General News of Friday, 29 August 2008

Source: GNA

Experts show optimism about cervical cancer control

>From Yaa Oforiwah Asare-Peasah A GNA Correspondent, Geneva, Switzerland (Courtesy: CHOCHO Industries/Newmont Ghana)

Geneva, Aug. 29, GNA - Promising advances in cervical cancer prevention, have been made by experts to raise the hope of millions of women battling the disease the world over. A breakthrough of a new vaccine, is offering advances for the control of the disease to become more feasible, especially in developing countries where 80 per cent of the cases occur.

In a series of papers presented on Thursday at the ongoing Cancer Congress in Geneva, leading researchers provided new developments such as highly effective vaccines against the Human Papilloma Vaccine (HPV), thus bringing hopes, which provide an unprecedented opportunity to tackle the disease in poor countries. HPV is the cause of cervical cancer.

The International Union against Cancer (UICC) in Geneva is organising the congress on the theme: "Towards True Cancer control". The experts said in their presentations at the congress that, the breakthrough was the best news bringing along better hopes as parp smear screening in developing countries, have largely failed because it was too expensive and too complicated to implement. The studies were carried out in Latin America and the Asia-Pacific Region, two of the hardest hit areas of the world and published in the journal Vaccine.

Outlined in a monograph, the report presented the best global action on cervical cancer prevention with vaccination and screening as well as regional and national research to guide governments and donors in building plans.
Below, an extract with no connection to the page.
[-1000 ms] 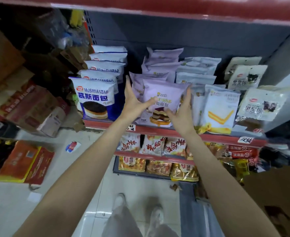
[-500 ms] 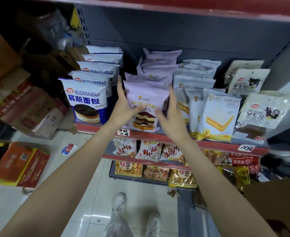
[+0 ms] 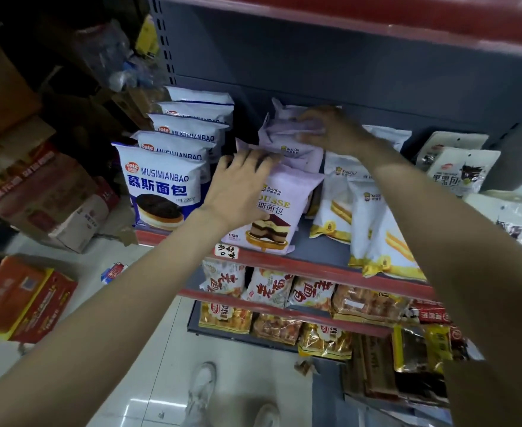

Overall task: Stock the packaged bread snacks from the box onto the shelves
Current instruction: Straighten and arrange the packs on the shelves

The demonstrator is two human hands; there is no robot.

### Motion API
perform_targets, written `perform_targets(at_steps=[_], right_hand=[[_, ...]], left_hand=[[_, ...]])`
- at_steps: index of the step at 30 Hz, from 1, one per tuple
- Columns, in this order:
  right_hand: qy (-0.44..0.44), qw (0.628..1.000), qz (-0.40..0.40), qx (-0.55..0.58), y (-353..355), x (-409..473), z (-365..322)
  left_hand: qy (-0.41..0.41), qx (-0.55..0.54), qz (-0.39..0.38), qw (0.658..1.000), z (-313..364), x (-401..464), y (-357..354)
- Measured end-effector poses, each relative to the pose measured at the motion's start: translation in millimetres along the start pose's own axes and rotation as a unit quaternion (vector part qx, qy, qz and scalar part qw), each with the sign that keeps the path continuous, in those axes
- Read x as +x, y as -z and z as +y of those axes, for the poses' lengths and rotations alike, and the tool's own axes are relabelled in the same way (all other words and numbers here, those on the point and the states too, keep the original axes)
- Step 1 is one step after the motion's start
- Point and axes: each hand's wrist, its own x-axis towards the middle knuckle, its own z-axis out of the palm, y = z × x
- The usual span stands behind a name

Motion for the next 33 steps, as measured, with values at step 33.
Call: perform_targets(at_steps=[33], right_hand=[[-0.102, 0.976, 0.178, -0.065, -16.2, 20.2, 7.5]], left_hand=[[0.021, 0.021, 0.017, 0.999, -12.7, -4.6, 4.3]])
The research also offers new insights into the most promising strategies for tackling the disease in low resource setting, according to the lead researchers, namely Dr Xavier Bosch, Chief of the Cancer Epidemiology Research Programme at the Catalan Institute of Oncology, Ian Frazer, an Australian cancer expert and Dr Harald Zur Hausen of the German Cancer Research Centre, who discovered the HPV as the cause of cervical cancer.

In the near future, the experts said, both vaccination and screening would be needed though many countries might have to continue to focus on screening alone until the vaccine became more affordable. They said in the Asia-Pacific Region, which accounted for more than half of the world's cervical cancer cases, vaccination would be cost effective, if the cost for vaccination was fixed between 10 and 25 dollars or less than 25 dollars for the Latin America and the Caribbean. The studies, according to Dr Bosch, would be extended to the African Region, Eastern Europe and the other parts of the world which face the same difficulties and needed attention. He said the vaccine cost about 120 dollars per dose or 360 dollars per vaccinated girl and added that "efforts are needed now to adapt the current price of the vaccine to meet what individual countries can afford.

"Many countries would need subsidies for some time", he added. Dr Bosch said the price of the vaccine and the support for massive vaccination campaigns were biggest barriers for now, in addition, to generating the political support for an intervention, cultural acceptability of the vaccine and monitoring the circulating virus. He called for advocacy to promote the vaccine, government and donor support and the rich countries to provide support for developing countries to produce the vaccines at subsidised and reduced rates. The Executive Director of the UICC, Isabel Mortara, chaired the programme and said: "This new era of cervical cancer presents many opportunities and challenges ahead. There is now realistic hopes for controlling this disease where the toll is the highest and we have to seize this opportunity". Ghana is making a poster presentation of breast cancer cases at the Okomfo Anokye Teaching Hospital and interventions in control activities at the congress, which closes on Sunday August 31.